Keeping Colds and Flu at Bay

Hello, Winter! Hello, Cold! Hello, Snotty Nose! Hello, Sore Throat! We’ve all now (somewhat reluctantly) welcomed in winter…a season where some rather unwelcome guests find their way into the family home. Good nutrition through the cold season is an essential element in both preventing winter illnesses and if we do get struck down, giving our bodies the best chance of fighting the nasties. Grab a hottie, a cup of lemon tea, find somewhere cosy and read on for some nutrition tips to help keep the winter bugs at bay…

Eat Immune-Boosting Foods: While a healthy diet can’t obviously stop a cold in its tracks, ensuring you have a healthy immune system can minimize the duration of a virus. One way to boost the immune system and keep it firing is by including foods rich in vitamin C. These foods include; tomatoes, citrus fruits, capsicums, green leafy vegetables, frozen berries, kiwifruit and broccoli. Zinc is also a crucial mineral for a healthy immune system. Foods that are high in zinc include; legumes, beans, shellfish, nuts, eggs and wholegrains.

Keep Hydrated: When it’s cold out, we have a natural tendency to decrease our water intake. However, keeping up with drinking 8 glasses of water a day is equally important through winter as in summer. If cool water isn’t appealing during the chilly months, try making up a thermos of herbal tea to sip on throughout the day. Having an adequate fluid intake can also help to ease the symptoms of colds and flu, as it can help to prevent the lining of the throat and nose from drying out.

Look After Your Gut: Equally important as looking after our immune system is looking after our gut health.  Did you know that the two are intrinsically linked? 70% of our immune system is actually located in our gut! Having a diet rich in vegetables and fruit, and including fibre-rich whole grains will help to keep your gut functioning at its best. It’s also important that your gut has a healthy balance of good bacteria (probiotics) to ensure a healthy gut microbiome. While some people opt for probiotic supplements, we can also look after our guts by eating foods that naturally provide us with live bacteria (probiotics). Probiotics can be found in fermented milk products, such as yoghurt and kefir, kombucha, tempeh, kimchi, miso or sauerkraut.

Regularly Eat Garlic and Onions: Garlic has been shown to help reduce the duration of colds and prevent their onset. Garlic contains compounds that can help the immune system to fight germs. Onions, leeks and chives are full of valuable ingredients that have antibacterial and immune-enhancing effects.

Eat Seasonally: Try to opt for regional and seasonal fruits and vegetables, where possible. Valuable nutrients can be lost by lengthy transport and storage times for out-of-season fruits and vegetables. Winter varieties such as pumpkin, kumara and all kinds of cabbage are particularly good winter options. With fruits, choose varieties such as apples, pears, persimmon, mandarins, oranges, and tamarillo. Frozen fruits are also great options, as they have usually been shock-frozen shortly after harvest, and so their important nutrients are saved. Frozen berries of all varieties are an excellent addition to your winter diet, providing beneficial vitamin C and antioxidants!

Eat Warming Foods: As a general guide, try to include lots of warming foods and drinks into your diet. Think spices, chili, ginger, hot soup (check out my Chicken Soup Recipe here), herbal teas, warm porridge etc. These help to warm your organs and muscles internally, stimulate blood circulation and metabolism. When you have a cold, it’s important to stay warm and warming foods can help!

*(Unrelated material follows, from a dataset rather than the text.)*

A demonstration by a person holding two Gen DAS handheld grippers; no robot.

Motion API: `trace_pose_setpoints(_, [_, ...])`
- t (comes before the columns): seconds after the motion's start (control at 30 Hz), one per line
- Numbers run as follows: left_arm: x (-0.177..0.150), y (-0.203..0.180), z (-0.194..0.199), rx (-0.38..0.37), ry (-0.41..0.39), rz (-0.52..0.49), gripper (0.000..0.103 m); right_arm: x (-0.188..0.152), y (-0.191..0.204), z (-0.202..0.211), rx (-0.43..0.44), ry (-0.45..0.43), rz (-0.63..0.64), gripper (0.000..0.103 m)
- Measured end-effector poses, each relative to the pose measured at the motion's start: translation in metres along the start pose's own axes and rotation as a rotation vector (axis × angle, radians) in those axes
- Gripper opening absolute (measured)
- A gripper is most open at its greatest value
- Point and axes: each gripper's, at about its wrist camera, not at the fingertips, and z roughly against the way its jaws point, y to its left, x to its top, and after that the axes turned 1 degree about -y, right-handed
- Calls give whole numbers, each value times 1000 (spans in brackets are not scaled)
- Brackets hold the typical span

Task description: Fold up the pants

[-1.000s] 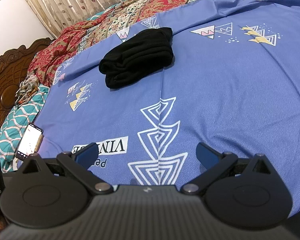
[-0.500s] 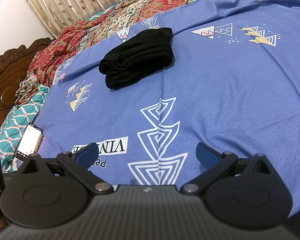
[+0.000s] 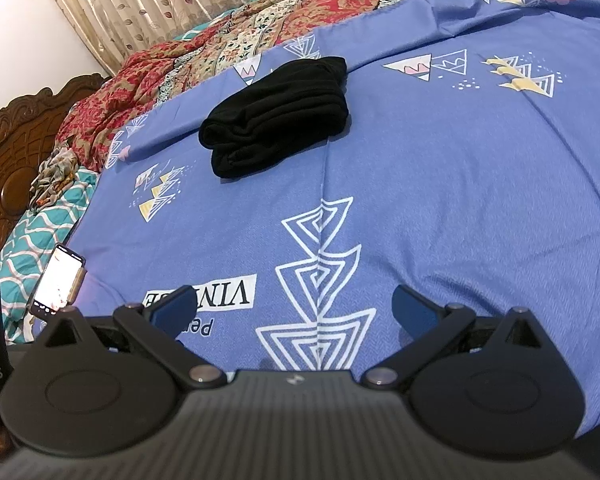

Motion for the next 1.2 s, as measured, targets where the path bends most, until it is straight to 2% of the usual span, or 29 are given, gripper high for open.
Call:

Kids Care: When it comes to the younger ones in the family, the above advice applies also. In addition, Manuka honey is a wonderful natural remedy that can help both children and adults alike. A teaspoon of Manuka honey twice daily is an easy remedy to convince kids to take! Manuka honey has antibacterial properties, so it’s beneficial to consume when suffering from a common cold, sore throat and/or cough. If kid’s don’t feel like drinking fluids when they are unwell, a squeeze of lemon juice with a teaspoon of honey in warm (not hot!) water can be a great way to ensure that they stay hydrated. Kids naturally seem to listen to their bodies a little more when they’re unwell, so don’t be alarmed if they turn off their food for a little bit. Often adults tend to seek comfort with food when they are unwell, whereas kids often realise intuitively that a little break from heavy meals may just be what the doctor ordered! When this happens, offer them healthy snacks, often. Fruit usually still goes down a treat when they’re unwell, and offers a good dose of vitamin C too.

With the cooler weather, adults often find it increasingly hard to stick to healthy eating habits too. We crave comfort food and often it’s stodgy winter fare, so hopefully the list above is helpful when you’re reaching for the next warm treat! Although there are no quick fixes to prevent colds and flu from striking, the tips above can help you and your family to kick those nasties out the door and say “Goodbye” faster than usual. Enjoy!